An Südafrikas Schulen lebt die Apartheid weiter, gute Bildung gibt es nur für Reiche

Von Christian Selz *

Ihre wichtigsten Gedenktage begehen die Südafrikaner seit ein paar Jahren gleich den ganzen Monat über. Der Frauentag ist solch ein Anlaß. Er erinnert an den Protestmarsch Tausender Demonstrantinnen auf den Sitz der Apartheidregierung im August 1956 als mutiger Ausdruck des Kampfes gegen die erniedrigenden Paßgesetze. Der Juni ist der Jugend gewidmet, die am 16. Juni 1976 während des Schüleraufstands von Soweto gegen die Einführung von Afrikaans als Unterrichtsmedium demonstrierte und dabei nicht nur die Sprache der weißen Unterdrücker, sondern im Kern die Unterdrückung selbst bekämpfte. Es wurde ein blutiger Wintertag am Rande von Johannesburg, Hunderte Kinder und Jugendliche verloren im Kugelhagel der Polizei ihr Leben. Zu Tausenden gingen Südafrikas schwarze Jugendliche danach ins Exil oder in den Untergrund, machten das Land letztendlich unregierbar und erzwangen den Fall des Apartheidregimes.

Nelson Mandela machte »June 16« schließlich 1994 offiziell zum Feiertag ,und noch 18 Jahre später loben seine politischen Erben den ganzen Monat über die wichtige Rolle der Jugend – für die Entwicklung des Landes und für den Freiheitskampf. Daß der noch nicht vorbei ist, merken die Kinder und Jugendlichen jeden Tag in der Schule. Mißwirtschaft, Korruption, schlecht ausgebildete Lehrer und das schwere Erbe generationenlangen Bildungsentzugs führen zum fortwährenden Verrat am Nachwuchs des Landes. Mehr als die Hälfte der ersten Generation, die in Freiheit aufwuchs, wird wegen mangelnder Qualifikation im gesamten Leben nie eine Arbeit finden, schätzen Ökonomen. Die Suche nach den Ursachen beginnt in einer grauen Betonkaserne in einer Township am Rande der Millionenstadt Port Elizabeth.

Süßigkeiten auf Schulhof

Der erste Eindruck ist ernüchternd. Etliche Fenster der Sakhisizwe-Sekundarschule sind eingeworfen, an der kleinen Straße vor dem Tor türmt sich der Müll in Haufen, einige Zigaretten kokeln qualmend vor sich hin. Die Fahne mit dem Schullogo flattert zerfranst im Wind. Auf dem Pausenhof haben vier Händlerinnen ihre Stände aufgebaut. Sie warten darauf, daß die Sirene zur Mittagszeit aufheult, dann werden sie den Schülern knallbunte Süßigkeiten verkaufen – und »Vetkoeks«, gezuckerte, fett-triefende, frittierte Teigbällchen. Sie machen schnell satt und sind zum Preis von umgerechnet zehn Cent der Verkaufsschlager an der Schule, obwohl es inzwischen auch eine spendenfinanzierte Kantine gibt, die die ärmsten Schüler kostenlos versorgt. »Vorher haben hier Kinder in Schulinform die Mülleimer nach Eßbarem durchwühlt«, erzählt Schuldirektor Mzimkhulu Qunta.

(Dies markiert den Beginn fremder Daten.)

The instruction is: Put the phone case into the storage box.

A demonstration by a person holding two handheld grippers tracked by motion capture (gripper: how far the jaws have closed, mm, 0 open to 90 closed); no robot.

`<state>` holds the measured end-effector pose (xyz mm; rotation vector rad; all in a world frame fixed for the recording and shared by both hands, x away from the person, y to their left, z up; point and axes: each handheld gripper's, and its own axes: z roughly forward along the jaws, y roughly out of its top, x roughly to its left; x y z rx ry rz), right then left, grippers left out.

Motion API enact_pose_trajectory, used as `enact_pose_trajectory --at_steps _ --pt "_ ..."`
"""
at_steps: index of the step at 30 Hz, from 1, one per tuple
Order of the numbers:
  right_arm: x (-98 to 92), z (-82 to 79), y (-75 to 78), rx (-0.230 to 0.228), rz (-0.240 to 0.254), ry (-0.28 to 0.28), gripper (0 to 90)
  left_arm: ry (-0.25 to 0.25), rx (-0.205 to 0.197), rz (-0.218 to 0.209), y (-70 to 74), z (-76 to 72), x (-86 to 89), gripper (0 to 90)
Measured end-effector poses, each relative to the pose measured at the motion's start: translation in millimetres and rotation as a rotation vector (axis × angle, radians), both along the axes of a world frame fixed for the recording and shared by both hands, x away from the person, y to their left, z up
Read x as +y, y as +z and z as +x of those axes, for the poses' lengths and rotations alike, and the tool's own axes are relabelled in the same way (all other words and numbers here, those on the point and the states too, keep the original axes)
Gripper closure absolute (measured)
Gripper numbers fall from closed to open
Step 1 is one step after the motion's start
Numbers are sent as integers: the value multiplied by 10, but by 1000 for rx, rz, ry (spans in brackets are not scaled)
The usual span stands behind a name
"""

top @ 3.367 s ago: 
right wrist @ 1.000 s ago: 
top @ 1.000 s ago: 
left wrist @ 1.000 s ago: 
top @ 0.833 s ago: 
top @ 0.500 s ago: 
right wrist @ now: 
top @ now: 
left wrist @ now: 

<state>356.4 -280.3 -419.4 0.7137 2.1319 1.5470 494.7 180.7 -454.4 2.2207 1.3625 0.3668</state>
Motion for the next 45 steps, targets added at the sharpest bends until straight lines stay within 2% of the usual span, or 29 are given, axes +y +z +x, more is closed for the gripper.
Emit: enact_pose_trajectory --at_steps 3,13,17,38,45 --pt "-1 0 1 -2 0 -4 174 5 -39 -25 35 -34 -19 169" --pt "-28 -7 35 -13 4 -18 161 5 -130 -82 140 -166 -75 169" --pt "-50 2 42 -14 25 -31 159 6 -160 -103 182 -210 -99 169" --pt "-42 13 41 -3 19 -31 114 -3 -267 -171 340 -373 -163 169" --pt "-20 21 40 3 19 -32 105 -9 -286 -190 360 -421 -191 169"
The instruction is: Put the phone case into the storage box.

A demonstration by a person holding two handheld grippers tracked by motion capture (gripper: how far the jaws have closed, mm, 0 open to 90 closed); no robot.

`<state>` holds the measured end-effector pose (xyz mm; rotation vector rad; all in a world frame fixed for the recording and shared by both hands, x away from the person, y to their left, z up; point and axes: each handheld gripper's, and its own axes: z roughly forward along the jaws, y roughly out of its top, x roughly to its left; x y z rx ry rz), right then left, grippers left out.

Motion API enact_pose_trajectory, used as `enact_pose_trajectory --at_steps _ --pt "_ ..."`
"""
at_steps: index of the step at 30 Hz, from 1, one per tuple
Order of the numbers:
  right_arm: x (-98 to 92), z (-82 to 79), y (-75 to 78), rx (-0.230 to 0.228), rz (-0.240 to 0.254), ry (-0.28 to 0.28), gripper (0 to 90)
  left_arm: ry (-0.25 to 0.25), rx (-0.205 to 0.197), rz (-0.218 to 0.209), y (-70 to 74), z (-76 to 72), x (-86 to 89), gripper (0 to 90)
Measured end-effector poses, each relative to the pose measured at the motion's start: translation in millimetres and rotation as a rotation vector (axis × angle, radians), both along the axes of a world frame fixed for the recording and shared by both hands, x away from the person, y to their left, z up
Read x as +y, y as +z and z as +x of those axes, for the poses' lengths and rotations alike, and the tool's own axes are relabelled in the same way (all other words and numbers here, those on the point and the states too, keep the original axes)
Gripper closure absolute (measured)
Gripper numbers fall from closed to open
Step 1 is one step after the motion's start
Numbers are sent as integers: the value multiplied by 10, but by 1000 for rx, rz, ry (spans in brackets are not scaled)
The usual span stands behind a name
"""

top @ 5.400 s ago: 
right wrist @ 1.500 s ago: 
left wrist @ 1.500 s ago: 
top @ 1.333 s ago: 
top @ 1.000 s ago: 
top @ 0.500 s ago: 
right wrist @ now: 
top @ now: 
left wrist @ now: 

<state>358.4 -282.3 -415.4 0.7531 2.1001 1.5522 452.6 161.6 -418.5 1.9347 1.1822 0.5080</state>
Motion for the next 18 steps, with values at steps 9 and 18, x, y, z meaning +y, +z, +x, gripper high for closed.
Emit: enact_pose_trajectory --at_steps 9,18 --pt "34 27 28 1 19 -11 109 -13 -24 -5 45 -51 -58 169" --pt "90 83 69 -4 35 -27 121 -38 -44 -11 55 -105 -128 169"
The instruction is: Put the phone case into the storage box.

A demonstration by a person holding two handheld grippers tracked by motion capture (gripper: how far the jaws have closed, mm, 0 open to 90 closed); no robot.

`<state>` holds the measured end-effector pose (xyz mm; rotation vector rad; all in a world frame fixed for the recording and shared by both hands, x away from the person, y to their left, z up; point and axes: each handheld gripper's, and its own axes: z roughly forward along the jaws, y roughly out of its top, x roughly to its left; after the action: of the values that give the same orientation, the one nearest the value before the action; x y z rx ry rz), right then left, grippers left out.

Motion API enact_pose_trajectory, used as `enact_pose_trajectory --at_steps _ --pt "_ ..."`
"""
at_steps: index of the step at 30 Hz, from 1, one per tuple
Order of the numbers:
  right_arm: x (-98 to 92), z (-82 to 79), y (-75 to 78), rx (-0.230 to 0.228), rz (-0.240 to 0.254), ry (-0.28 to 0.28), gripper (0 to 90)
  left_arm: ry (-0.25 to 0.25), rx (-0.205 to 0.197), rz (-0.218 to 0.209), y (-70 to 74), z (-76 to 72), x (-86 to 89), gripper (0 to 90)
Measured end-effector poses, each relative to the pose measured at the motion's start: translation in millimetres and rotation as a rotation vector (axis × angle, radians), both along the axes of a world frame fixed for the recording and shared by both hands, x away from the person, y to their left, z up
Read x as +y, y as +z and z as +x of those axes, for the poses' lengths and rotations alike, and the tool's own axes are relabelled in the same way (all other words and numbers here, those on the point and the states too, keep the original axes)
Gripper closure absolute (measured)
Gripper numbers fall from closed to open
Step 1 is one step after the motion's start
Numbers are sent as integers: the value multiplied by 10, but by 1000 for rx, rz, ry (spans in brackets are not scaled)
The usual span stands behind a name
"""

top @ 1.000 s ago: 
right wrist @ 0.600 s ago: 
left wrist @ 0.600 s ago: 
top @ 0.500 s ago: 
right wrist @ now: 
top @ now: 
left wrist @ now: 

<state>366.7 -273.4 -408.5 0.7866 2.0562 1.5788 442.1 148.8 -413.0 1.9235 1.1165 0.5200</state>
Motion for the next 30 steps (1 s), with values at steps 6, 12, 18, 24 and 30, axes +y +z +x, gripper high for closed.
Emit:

Auf seinem Schreibtisch stapeln sich Akten und Formulare, doch zum Gespräch holt er noch einen weiteren prall gefüllten Hefter aus dem Regal. Laminierte Zeitungsartikel finden sich darin, die meisten handeln von ihm selbst. Der gelernte Mathematiklehrer wurde im vergangenen Jahr bei einer Galaveranstaltung der lokalen Zeitung zum »Bürger des Jahres 2011« seiner Heimatstadt gewählt. »Ich glaube, daß mit harter Arbeit nichts zwischen mir und dem Erfolg steht«, sagt er, und »Lehren ist Dienen«. Wie so viele Schuldirektoren ist auch der 55jährige ein Mann Freund visionärer Worte. Im Gegensatz zu den meisten seiner Kollegn läßt er ihnen auch Taten folgen.

Qunta hat an der kargen Township-Schule eine Musik-AG für Marimba-Spieler eingeführt, die bereits landesweit Preise einsammelt. Wenn seine Schüler in den fröhlich-hellen Tönen K’nans WM-Hit »Wavin’ Flag« nachspielen, wirken Wände und Zukunft für einen Moment nicht ganz so grau. Das Projekt ist bemerkenswert, weil sportliche und künstlerische Förderung an den armen Schulen Südafrikas so selten sind wie engagierte Schuldirektoren selbst. Doch der größte Stolz des Schulleiters steht einen Raum weiter: ein Computer-Kabinett. »Wenn Schüler ihren Abschluß machen und Computer-Analphabeten sind, hinken sie hinterher«, weiß Qunta. Im staatlichen Schulbudget drückt sich diese Erkenntnis allerdings nicht aus. Also ist der Mann, der seine Krawatte praktischerweise in die Hemdtasche steckt, damit sie beim Arbeiten nicht stört, losgezogen und hat um ausrangierte Computer gebeten. Zunächst bei den staatlichen Ministerien, doch die verramschten ihre Rechner lieber bei Auktionen; dann bei privaten Unternehmen, ebenfalls ohne Erfolg. Bei einer Sammelstelle für Altcomputer bekam er schließlich 60 kaputte PCs – mit viel Basteln und Formatieren entstand aus einem Haufen Schrott so das Inventar für einen Informatikraum.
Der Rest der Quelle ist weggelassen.